The currency had already breached 15 to the dollar in the hours before the decision as markets anticipated a rate cut. The lira was trading at around 15.51 to the dollar just after 2 p.m. in Istanbul.

Inflation in the country of 84 million is now at more than 21% and has climbed steadily as President Recep Tayyip Erdogan has refused to raise rates, meaning purchasing power for Turks earning local salaries has plunged. The lira has lost 50% of its value against the dollar year to date.

Investors and economists have been desperately calling for Erdogan to reverse course, but he’s so far stuck to his unusual conviction that higher rates worsen inflation, rather than cooling it, as is the widely accepted economic principle.

The move follows a long series of rate cuts from the central bank, which is seen by markets as not independent from Erdogan, who has called interest rates “the mother of all evil.”

Turkey’s central bank previously announced it was intervening directly in the foreign exchange market on Monday, selling dollars to prop up the lira. But given its already low FX reserves, analysts doubt the strategy will be effective.

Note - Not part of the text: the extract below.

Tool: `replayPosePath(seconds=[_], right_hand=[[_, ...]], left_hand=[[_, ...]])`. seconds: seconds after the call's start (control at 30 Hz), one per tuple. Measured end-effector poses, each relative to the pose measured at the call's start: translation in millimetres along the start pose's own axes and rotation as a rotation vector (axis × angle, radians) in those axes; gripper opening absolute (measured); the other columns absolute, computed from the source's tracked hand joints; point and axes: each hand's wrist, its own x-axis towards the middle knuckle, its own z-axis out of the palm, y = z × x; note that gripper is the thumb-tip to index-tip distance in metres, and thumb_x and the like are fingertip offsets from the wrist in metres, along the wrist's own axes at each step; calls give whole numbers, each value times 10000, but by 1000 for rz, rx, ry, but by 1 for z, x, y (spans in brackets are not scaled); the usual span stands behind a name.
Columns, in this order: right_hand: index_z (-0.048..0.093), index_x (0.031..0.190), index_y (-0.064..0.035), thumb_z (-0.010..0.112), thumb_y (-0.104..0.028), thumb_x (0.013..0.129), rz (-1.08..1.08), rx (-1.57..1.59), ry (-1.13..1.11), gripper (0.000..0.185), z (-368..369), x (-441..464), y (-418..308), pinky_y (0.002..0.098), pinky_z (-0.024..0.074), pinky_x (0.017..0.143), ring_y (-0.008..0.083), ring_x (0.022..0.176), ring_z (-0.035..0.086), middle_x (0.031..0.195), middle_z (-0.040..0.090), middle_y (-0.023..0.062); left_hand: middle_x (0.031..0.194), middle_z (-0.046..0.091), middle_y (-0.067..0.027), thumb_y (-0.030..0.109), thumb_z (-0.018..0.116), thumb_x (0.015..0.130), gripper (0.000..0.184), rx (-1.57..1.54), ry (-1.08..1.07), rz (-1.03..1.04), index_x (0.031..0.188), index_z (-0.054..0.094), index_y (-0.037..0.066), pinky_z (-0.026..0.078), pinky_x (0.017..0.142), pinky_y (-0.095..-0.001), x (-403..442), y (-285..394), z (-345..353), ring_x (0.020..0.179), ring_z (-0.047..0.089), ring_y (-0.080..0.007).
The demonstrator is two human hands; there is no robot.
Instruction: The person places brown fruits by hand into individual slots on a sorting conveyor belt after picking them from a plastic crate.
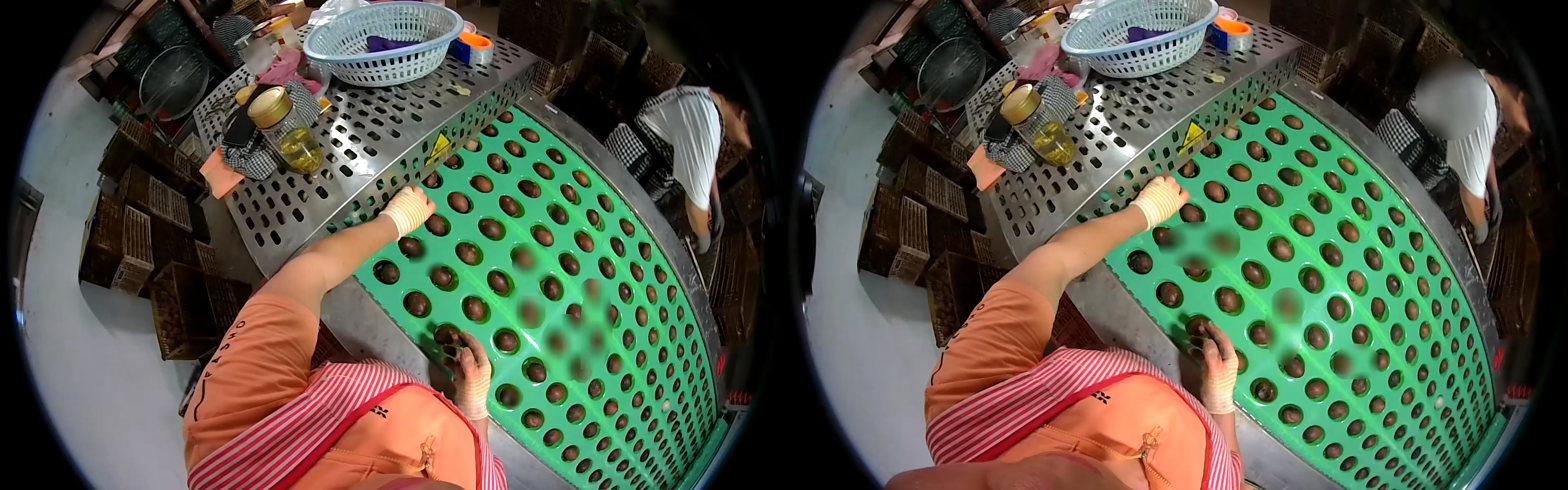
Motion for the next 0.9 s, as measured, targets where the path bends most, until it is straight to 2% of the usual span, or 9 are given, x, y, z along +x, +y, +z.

Analysts have called the current lira rout the second currency crisis for Turkey in three years. In the first half of 2018, investors were already sounding the alarm at the central bank’s lack of independence from Erdogan as the lira breached what was, at the time, a record low of 4 and then 5 lira to the dollar. To imagine the currency falling through 15 to the dollar was at the time unfathomable.

And the speed of the drop has been almost exponential; the drop from 3 lira to the dollar to 4 took two years beginning in 2016, while the currency plummeted from 10 to 15 to the dollar in about six weeks beginning in November.